* _Exercise goal_:
When you reach the line with "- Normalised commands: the" in the listing below, transcribe it and each line after it up to and including the line with "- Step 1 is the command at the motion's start", exactly and with nothing else.
....
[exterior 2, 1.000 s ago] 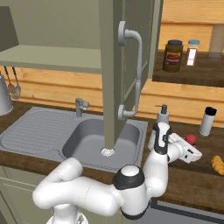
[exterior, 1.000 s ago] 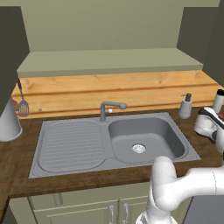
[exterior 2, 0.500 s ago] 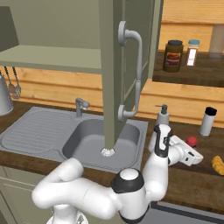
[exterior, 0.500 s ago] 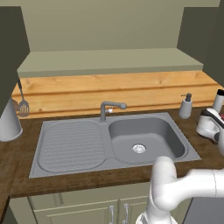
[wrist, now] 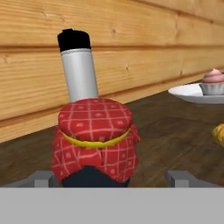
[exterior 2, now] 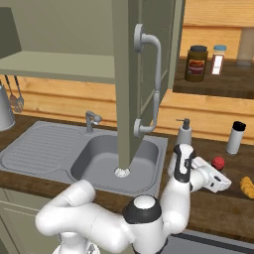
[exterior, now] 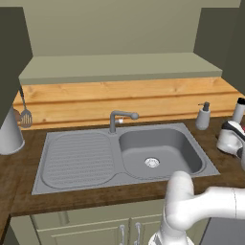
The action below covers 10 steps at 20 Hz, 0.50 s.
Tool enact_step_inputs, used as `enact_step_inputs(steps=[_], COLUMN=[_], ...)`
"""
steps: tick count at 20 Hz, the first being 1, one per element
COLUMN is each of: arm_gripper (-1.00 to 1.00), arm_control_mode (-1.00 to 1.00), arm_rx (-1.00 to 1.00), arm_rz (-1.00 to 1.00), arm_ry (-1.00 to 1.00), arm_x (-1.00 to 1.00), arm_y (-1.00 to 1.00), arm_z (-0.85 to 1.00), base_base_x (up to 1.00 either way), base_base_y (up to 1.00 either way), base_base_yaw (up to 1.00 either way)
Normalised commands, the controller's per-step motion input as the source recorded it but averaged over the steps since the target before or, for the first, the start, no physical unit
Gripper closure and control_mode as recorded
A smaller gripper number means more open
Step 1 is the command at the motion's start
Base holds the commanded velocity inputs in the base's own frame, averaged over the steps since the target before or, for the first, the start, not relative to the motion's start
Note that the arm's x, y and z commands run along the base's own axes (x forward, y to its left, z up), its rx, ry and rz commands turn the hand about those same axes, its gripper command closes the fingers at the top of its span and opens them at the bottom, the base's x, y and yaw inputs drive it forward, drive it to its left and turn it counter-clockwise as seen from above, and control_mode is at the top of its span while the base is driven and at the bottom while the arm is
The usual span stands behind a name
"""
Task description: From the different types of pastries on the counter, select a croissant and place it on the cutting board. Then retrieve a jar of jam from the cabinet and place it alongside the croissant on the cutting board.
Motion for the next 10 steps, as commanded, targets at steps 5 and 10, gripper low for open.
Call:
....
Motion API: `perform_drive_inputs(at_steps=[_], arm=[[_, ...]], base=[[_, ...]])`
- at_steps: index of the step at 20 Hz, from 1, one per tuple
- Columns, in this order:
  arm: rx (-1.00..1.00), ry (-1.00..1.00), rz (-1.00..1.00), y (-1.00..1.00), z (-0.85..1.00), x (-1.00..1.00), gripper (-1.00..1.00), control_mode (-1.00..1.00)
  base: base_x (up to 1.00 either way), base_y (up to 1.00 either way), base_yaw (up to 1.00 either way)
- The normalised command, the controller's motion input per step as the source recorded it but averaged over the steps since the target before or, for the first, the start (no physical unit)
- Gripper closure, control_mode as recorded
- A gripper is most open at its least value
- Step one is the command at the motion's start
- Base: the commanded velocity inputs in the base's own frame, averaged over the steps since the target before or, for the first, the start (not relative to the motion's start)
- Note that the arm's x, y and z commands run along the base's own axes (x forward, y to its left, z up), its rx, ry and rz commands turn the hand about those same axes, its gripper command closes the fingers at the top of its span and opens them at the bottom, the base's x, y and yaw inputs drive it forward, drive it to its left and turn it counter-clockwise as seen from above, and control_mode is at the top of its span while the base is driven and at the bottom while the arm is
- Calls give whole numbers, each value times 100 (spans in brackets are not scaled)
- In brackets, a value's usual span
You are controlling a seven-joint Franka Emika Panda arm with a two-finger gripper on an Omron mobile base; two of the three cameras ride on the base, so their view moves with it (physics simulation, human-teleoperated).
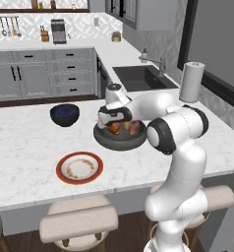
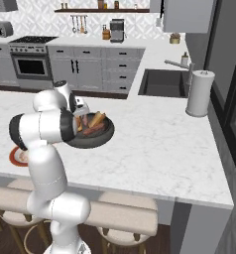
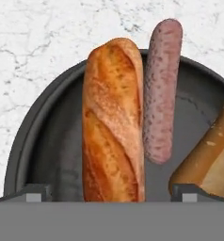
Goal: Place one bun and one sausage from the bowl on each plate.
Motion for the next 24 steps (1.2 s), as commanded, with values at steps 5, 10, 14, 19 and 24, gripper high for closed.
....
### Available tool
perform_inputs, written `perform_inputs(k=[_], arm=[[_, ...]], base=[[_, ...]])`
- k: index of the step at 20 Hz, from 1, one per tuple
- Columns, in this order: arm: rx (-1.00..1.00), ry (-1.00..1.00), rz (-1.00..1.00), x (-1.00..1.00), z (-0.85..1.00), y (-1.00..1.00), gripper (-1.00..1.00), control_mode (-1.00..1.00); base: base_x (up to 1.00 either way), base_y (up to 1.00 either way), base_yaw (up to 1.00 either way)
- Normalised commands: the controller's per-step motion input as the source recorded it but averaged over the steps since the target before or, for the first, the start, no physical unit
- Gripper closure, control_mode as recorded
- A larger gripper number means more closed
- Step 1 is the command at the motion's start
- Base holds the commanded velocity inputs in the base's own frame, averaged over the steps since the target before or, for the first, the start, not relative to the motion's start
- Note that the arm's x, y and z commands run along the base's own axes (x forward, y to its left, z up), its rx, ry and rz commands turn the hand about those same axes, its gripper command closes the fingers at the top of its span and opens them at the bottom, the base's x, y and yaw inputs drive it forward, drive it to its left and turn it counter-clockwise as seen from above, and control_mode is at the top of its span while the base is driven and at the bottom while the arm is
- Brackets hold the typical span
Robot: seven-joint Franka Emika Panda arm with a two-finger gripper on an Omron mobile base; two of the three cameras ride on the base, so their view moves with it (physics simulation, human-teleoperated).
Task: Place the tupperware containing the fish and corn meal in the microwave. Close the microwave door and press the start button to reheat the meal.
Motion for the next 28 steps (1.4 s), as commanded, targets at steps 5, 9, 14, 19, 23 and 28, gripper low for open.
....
* _Exercise answer_:
- Normalised commands: the controller's per-step motion input as the source recorded it but averaged over the steps since the target before or, for the first, the start, no physical unit
- Gripper closure, control_mode as recorded
- A larger gripper number means more closed
- Step 1 is the command at the motion's start

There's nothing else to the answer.